ArrowStream processing crash if non unique dictionary#87863

Merged
Avogar merged 6 commits intoClickHouse:masterfrom
ilejn:non_uniq_arrow_dict
Oct 3, 2025
Merged

ArrowStream processing crash if non unique dictionary#87863
Avogar merged 6 commits intoClickHouse:masterfrom
ilejn:non_uniq_arrow_dict

Conversation

@ilejn
Copy link
Contributor

@ilejn ilejn commented Sep 29, 2025

Changelog category (leave one):

  • Bug Fix (user-visible misbehavior in an official stable release)

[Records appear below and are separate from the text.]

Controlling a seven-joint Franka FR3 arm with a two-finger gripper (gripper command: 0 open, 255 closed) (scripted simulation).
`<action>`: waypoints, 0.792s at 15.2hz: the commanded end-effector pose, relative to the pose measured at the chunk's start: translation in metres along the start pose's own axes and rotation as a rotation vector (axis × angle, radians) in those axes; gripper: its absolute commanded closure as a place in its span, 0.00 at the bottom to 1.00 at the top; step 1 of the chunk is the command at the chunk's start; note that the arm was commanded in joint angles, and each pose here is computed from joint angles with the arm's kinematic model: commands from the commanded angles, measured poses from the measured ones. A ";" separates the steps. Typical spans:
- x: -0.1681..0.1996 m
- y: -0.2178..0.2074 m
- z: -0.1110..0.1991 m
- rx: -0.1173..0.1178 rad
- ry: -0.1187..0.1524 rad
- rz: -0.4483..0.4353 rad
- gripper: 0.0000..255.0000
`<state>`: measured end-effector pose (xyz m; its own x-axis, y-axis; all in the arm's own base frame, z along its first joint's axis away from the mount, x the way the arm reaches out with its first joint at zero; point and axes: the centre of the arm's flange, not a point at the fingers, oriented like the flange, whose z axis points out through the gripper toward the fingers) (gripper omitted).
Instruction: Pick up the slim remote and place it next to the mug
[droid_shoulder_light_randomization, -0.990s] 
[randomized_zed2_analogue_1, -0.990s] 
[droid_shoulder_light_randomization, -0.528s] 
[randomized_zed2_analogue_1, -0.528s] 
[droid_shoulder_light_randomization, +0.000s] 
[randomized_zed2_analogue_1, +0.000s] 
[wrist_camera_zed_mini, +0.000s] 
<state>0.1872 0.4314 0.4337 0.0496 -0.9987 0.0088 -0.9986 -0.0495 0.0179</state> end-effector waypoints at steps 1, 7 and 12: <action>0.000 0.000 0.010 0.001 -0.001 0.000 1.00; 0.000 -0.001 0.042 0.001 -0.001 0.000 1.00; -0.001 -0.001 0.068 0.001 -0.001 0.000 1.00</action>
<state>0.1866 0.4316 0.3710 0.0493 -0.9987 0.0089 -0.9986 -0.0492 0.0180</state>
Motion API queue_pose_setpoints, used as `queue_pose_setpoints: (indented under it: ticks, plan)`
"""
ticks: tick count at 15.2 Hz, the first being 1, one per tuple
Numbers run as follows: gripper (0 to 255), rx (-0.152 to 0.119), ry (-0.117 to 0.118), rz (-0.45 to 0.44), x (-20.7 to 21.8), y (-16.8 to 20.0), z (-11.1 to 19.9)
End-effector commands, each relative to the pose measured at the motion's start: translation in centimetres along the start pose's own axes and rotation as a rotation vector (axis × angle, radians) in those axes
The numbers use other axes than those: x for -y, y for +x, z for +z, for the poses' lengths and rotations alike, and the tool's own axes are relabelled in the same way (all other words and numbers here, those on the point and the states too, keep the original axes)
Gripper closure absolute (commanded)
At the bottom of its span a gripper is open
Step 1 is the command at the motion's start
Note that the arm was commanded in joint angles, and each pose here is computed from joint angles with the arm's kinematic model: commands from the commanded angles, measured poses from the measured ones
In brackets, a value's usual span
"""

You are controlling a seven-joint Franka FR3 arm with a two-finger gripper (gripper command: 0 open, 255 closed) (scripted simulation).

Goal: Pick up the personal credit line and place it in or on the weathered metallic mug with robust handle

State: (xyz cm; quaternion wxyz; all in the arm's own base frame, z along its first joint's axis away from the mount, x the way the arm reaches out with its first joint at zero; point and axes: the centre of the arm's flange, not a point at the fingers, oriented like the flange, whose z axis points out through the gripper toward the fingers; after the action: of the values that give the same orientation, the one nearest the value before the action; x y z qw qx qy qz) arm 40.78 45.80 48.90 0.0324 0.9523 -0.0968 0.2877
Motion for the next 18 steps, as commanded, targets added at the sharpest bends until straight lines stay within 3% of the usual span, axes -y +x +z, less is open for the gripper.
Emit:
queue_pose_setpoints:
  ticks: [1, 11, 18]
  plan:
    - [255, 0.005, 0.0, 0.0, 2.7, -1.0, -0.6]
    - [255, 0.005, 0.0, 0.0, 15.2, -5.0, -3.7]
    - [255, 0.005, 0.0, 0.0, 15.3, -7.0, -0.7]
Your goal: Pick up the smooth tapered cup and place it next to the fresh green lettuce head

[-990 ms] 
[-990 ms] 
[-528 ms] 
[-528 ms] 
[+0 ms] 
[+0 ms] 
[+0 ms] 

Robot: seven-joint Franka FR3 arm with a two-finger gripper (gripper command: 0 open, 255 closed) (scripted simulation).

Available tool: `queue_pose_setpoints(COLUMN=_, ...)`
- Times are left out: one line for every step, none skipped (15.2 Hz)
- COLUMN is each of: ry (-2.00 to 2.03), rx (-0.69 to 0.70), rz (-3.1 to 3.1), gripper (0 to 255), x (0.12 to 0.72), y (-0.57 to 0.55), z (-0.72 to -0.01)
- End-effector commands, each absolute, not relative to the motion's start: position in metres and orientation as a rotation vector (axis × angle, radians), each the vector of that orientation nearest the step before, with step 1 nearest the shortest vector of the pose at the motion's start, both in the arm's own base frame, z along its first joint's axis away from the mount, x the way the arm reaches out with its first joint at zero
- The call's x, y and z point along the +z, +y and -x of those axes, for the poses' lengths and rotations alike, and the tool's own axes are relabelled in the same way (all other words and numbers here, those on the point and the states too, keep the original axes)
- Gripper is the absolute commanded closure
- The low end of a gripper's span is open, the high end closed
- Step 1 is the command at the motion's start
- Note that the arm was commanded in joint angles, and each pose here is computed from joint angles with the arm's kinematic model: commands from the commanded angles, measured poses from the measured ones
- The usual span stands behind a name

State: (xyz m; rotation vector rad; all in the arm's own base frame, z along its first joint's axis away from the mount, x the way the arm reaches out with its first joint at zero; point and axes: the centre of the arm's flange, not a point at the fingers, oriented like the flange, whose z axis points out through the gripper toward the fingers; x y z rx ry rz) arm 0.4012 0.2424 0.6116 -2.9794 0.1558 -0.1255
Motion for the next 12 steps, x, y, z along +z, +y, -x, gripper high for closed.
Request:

Changelog entry (a user-readable short description of the changes that goes into CHANGELOG.md):

ClickHouse crashes if ArrowStream file has non-unique dictionary

Documentation entry for user-facing changes

The issue was observed in prod environment (no ideas how data was created).
I've created sample file by the script

import pyarrow as pa
import pyarrow.ipc as ipc

# Example data
# dict_strings = ["apple", "banana", "cherry"]  # low cardinality dictionary
dict_strings = ["apple", "banana", "banana"]  # low cardinality dictionary
indices = [2]               # indexes into dict_strings

# Create Arrow arrays
# 1) Dictionary array for strings
dictionary_array = pa.array(dict_strings)

# 2) Indices array 
indices_array = pa.array(indices, type=pa.int32())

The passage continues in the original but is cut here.